R (Save Our Railways) v Director of Passenger Rail Franchising [1996] CLC 596 is a UK enterprise law case, concerning rail transport in Great Britain.

==Facts==
The claimant, Save Our Railways, sought judicial review for the Director of Passenger Rail Franchising failing to take account of Minister guidance under the Railways Act 1993. Save Our Railways was an organisation sponsored by trade unions that opposed privatisation. The Minister’s instruction, laid before Parliament said ‘for the initial letting of franchises, your specification of minimum service levels... is to be based on that being provided by British Rail immediately before franchising.’ However, with the Minister’s approval, in the first 7 franchises, offered by the Rail Franchising Director service levels were set below existing services. It reasoned that services would either be sustained by demand or unwarranted subsidies for loss-making services would be avoided.

==Judgment==
The High Court dismissed the application for judicial review.

===Court of Appeal===
The Court of Appeal, Tom Bingham (giving judgment with Waite LJ and Otton LJ) held that Save Our Railways had standing for judicial review on behalf of rail users. The Franchise Director had not properly understood Ministerial instructions. But no mandatory remedy was granted, referring the question back to the Franchise Director for further consideration. The Court said the DPRF complied with instructions that Passenger Service Requirements be based on that provided by British Rail. This justified quashing the PSR which fell below the standard.

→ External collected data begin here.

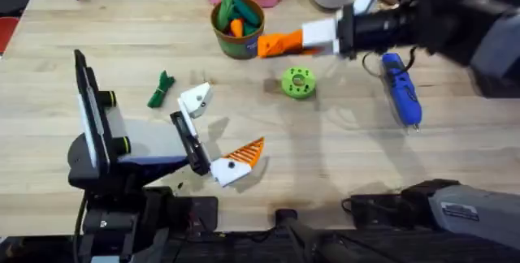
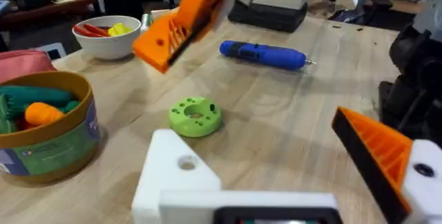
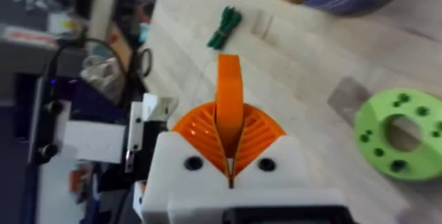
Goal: Pick up the gripper from the table and insert it into the empty holder that is missing its gripper. Then pick up a screw, insert it into the mounting hole, and use the screwdriver to tighten it. Finally, clean up the table by picking up the vegetable and placing it into the bucket.
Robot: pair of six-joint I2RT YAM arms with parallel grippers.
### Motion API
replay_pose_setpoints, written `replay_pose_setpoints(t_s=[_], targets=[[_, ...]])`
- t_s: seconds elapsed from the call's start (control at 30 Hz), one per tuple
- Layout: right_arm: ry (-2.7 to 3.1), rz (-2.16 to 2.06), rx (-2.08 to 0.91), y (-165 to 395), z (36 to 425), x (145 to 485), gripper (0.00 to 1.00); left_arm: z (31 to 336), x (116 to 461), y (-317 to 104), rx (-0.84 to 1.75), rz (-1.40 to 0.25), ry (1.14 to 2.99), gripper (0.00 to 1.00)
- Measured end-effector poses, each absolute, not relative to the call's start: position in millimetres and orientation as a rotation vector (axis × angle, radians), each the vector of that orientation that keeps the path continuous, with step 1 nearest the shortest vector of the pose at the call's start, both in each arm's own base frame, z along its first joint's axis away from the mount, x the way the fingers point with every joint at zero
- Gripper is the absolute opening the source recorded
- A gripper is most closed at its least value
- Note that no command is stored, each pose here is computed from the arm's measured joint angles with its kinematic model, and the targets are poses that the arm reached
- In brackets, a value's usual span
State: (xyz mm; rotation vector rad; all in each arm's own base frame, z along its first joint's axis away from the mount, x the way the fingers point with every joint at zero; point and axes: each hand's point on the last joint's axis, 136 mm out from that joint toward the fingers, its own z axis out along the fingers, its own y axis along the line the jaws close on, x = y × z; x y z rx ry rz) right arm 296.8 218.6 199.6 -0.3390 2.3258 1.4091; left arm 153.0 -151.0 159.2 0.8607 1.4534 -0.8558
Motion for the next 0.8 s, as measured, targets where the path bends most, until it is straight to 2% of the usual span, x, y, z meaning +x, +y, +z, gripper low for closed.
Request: replay_pose_setpoints(t_s=[0.2,0.37,0.63,0.8], targets=[[2.318,1.65,-0.338,226,178,265,0.009,159,153,-151,0.861,-0.856,1.454,0.985],[2.254,1.875,-0.446,235,180,236,0.009,159,153,-151,0.861,-0.856,1.453,0.985],[2.263,1.991,-0.545,253,170,219,0.009,159,153,-151,0.861,-0.856,1.453,0.985],[2.202,2.016,-0.621,267,176,221,0.009,159,153,-151,0.861,-0.856,1.454,0.985]])
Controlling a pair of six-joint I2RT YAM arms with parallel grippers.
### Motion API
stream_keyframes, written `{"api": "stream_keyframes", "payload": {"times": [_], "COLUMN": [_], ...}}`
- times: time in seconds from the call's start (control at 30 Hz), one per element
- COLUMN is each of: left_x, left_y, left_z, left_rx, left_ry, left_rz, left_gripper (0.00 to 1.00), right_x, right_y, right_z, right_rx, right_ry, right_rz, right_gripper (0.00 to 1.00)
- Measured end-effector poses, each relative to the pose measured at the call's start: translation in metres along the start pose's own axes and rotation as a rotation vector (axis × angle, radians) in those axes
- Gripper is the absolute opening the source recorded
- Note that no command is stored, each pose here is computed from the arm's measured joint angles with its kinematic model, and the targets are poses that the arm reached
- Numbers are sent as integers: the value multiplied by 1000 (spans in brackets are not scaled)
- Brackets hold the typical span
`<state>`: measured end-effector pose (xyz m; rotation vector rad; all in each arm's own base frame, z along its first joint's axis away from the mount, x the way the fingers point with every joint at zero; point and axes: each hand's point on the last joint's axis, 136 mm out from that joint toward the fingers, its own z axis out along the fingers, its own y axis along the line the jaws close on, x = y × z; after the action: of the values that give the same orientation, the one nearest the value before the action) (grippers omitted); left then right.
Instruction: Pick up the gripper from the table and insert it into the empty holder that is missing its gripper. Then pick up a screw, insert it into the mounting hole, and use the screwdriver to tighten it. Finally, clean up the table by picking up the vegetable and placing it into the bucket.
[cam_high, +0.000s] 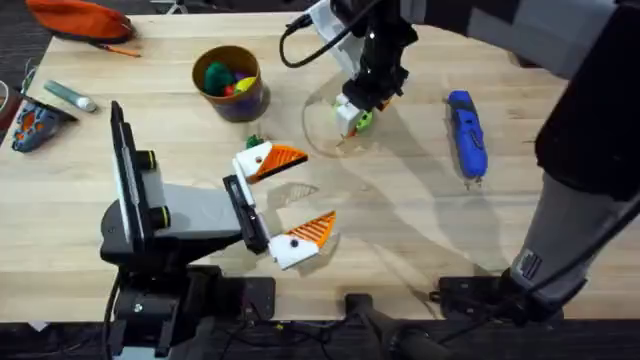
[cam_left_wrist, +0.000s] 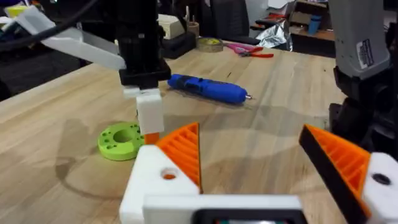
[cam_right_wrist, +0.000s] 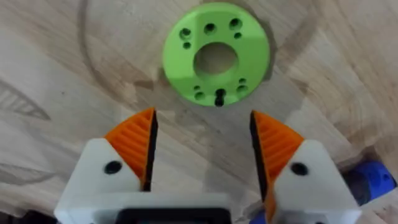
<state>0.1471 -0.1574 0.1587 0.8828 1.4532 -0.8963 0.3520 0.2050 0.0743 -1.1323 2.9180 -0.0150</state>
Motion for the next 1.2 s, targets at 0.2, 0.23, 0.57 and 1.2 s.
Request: {"api": "stream_keyframes", "payload": {"times": [0.2, 0.23, 0.57, 1.2], "left_x": [0, 0, 0, 0], "left_y": [0, 0, 0, 0], "left_z": [0, 0, 0, 0], "left_rx": [0, 0, 0, 0], "left_ry": [0, 0, 0, 0], "left_rz": [0, 0, 0, 0], "left_gripper": [985, 985, 985, 985], "right_x": [-2, -2, -11, -14], "right_y": [-11, -12, -8, -7], "right_z": [9, 10, 10, 12], "right_rx": [-8, -8, -40, -45], "right_ry": [-1, 0, -36, -47], "right_rz": [36, 41, 50, 52], "right_gripper": [752, 751, 665, 501]}}
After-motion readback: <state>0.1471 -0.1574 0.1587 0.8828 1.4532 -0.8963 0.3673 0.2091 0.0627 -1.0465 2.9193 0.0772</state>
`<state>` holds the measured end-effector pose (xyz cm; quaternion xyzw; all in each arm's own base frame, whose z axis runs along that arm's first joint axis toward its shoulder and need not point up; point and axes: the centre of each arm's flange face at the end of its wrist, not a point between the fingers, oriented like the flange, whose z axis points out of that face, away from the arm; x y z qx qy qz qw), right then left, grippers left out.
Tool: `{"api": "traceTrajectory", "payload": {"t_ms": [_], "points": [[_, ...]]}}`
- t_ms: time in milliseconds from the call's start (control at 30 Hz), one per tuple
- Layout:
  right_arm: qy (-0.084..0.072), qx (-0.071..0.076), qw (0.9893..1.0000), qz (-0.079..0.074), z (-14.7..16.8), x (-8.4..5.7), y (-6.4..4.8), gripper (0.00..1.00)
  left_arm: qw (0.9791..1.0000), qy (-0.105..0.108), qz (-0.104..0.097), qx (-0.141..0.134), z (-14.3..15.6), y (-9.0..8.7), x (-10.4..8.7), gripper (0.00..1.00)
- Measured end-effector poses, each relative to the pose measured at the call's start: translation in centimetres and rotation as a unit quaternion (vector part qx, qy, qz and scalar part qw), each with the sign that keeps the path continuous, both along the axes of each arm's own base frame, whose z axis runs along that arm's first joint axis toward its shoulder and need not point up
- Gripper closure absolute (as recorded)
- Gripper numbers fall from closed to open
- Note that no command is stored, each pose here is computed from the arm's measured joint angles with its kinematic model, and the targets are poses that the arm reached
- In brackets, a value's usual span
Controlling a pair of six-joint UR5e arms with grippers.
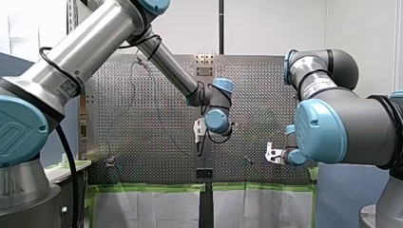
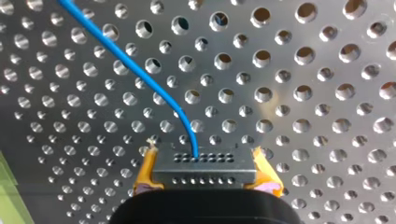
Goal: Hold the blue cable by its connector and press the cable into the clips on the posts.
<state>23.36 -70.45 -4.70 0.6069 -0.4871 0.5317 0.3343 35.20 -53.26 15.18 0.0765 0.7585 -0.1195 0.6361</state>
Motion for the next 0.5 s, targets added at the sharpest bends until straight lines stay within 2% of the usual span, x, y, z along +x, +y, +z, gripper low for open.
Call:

Sir Thomas Bingham MR said the following:

‘Based on’ is not a term of art, and it is not an exact term. It permits some latitude. Every train timetabled by BR need not continue to run. There may be changes, and within limits it is for the Franchising Director to rule on the extent of the changes. His is the primary judgment. But there is a limit to the changes which may be made without ceasing to comply with the instruction.... The changes must in our view be marginal, not significant... The Franchising Director’s approach... is an intelligible and no way irrational approach. But it is not in our view an approach that gives effect to the instruction.

==Significance==
Afterward, the Minister simply decided ‘to clarify’ that the rules were ‘to ensure that they reflect beyond doubt the policy that we have always followed’. So in effect Save Our Railways won the case, but lost the campaign.